WORK INSTRUCTION: What you return should be the complete listing, unchanged, with no pictures in it.

PROVIDED MATERIAL:
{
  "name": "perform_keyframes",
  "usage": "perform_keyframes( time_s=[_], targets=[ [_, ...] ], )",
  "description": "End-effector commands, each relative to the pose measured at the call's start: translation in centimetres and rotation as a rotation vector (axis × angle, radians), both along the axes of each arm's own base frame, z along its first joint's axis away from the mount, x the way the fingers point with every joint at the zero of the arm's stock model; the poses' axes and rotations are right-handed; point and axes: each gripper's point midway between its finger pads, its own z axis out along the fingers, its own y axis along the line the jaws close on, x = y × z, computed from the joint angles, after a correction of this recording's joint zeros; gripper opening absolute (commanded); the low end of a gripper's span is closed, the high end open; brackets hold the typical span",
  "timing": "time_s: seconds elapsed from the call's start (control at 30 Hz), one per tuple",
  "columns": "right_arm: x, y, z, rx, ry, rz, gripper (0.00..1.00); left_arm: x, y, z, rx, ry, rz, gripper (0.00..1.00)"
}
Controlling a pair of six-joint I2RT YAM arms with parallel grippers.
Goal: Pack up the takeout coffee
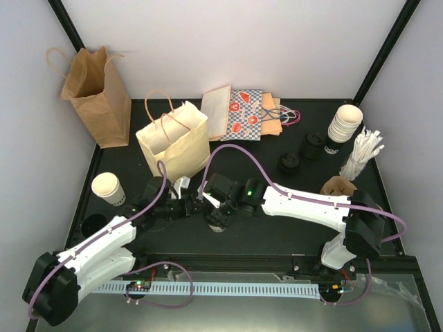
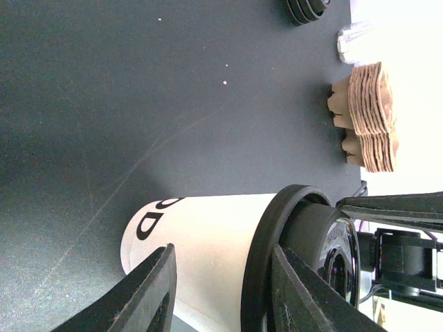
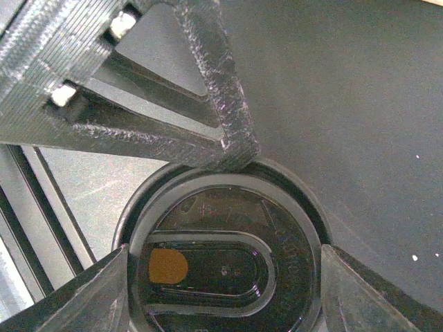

SOLUTION FOR THIS PROBLEM:
{
  "name": "perform_keyframes",
  "usage": "perform_keyframes( time_s=[_], targets=[ [_, ...] ], )",
  "description": "End-effector commands, each relative to the pose measured at the call's start: translation in centimetres and rotation as a rotation vector (axis × angle, radians), both along the axes of each arm's own base frame, z along its first joint's axis away from the mount, x the way the fingers point with every joint at the zero of the arm's stock model; the poses' axes and rotations are right-handed; point and axes: each gripper's point midway between its finger pads, its own z axis out along the fingers, its own y axis along the line the jaws close on, x = y × z, computed from the joint angles, after a correction of this recording's joint zeros; gripper opening absolute (commanded); the low end of a gripper's span is closed, the high end open; brackets hold the typical span",
  "timing": "time_s: seconds elapsed from the call's start (control at 30 Hz), one per tuple",
  "columns": "right_arm: x, y, z, rx, ry, rz, gripper (0.00..1.00); left_arm: x, y, z, rx, ry, rz, gripper (0.00..1.00)"
}
Controlling a pair of six-joint I2RT YAM arms with parallel grippers.
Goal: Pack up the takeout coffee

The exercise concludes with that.